Sandra Cisneros - Awards

Awards

Sandra Cisneros received fellowships from the National Endowment for the Arts in 1981 and 1988, and in 1985 was presented with the American Book Award by the Before Columbus Foundation for The House on Mango Street. Subsequently she received a Frank Dobie Artists Fellowship, and came first and second in the Segundo Concurso Nacional del Cuento Chicano, sponsored by the University of Arizona.

She has further received the Quality Paperback Book Club New Voices Award, the Anisfield-Wolf Book Award, the PEN Center West Award for best fiction, and the Lannan Foundation Literary Award for Woman Hollering Creek and Other Stories. This book was selected as the noteworthy book of the year by both The New York Times and The American Library Journal, and an anthology of erotic poetry, Loose Woman, won the Mountain & Plains Booksellers' Award.

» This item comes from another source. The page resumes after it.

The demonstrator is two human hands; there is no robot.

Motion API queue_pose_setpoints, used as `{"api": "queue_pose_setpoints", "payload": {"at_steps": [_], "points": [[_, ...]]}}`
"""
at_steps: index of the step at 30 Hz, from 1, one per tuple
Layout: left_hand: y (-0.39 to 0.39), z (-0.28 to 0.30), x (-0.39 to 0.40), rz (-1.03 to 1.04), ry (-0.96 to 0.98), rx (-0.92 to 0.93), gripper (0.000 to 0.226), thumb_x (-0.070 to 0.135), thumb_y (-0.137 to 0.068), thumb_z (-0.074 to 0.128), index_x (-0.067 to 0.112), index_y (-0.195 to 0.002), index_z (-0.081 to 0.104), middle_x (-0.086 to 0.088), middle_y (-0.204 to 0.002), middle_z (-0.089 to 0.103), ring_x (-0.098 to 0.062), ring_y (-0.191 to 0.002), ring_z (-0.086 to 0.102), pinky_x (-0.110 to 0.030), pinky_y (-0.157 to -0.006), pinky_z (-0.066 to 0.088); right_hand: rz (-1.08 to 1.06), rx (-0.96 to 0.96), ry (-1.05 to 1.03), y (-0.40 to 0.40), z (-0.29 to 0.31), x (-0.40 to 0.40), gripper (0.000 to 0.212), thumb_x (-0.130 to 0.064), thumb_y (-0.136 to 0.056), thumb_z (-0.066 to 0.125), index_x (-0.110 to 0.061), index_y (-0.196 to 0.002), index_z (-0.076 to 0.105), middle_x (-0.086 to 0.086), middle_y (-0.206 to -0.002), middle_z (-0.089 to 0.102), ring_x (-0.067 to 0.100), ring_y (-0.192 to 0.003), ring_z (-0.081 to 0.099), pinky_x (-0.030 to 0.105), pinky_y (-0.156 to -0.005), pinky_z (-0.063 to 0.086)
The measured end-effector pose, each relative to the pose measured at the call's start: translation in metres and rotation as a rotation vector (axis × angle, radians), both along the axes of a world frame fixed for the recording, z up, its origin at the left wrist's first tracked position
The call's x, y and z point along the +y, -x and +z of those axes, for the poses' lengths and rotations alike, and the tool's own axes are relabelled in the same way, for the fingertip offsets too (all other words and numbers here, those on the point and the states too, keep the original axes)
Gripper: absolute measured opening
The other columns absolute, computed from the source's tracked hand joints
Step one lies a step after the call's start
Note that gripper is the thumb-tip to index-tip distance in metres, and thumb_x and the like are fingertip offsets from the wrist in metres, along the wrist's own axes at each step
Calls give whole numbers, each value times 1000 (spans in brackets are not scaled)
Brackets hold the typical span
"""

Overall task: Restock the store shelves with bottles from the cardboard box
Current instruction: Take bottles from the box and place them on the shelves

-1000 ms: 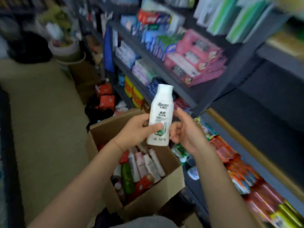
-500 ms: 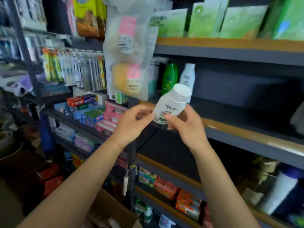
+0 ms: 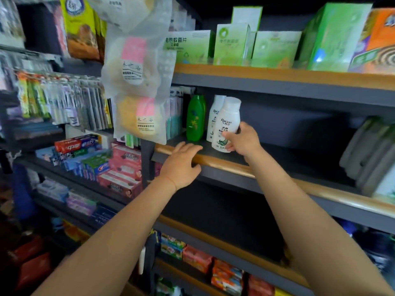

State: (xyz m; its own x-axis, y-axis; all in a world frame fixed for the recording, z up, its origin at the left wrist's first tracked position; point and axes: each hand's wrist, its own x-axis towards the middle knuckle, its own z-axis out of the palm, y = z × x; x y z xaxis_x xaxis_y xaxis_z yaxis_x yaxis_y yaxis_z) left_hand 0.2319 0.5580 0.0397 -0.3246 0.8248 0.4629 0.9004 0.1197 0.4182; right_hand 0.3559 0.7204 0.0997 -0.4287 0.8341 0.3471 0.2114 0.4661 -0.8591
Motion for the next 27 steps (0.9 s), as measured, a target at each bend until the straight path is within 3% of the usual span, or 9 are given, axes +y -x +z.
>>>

Cisneros was recognized by the State University of New York, receiving an honorary doctorate from at Purchase in 1993 and a MacArthur fellowship in 1995. In 2003, Caramelo was highly regarded by several journals including The New York Times, the Los Angeles Times, the San Francisco Chronicle, the Chicago Tribune, and The Seattle Times, which led to her Premio Napoli Award in 2005; the novel also was shortlisted for the Dublin International IMPAC award, and was nominated for the Orange Prize in England. In 2003, Cisneros became part of the second group of recipients of the newly formed Texas Cultural Trust's Texas Medal of Arts.

The Archives and Special Collections at Amherst College holds some of her papers.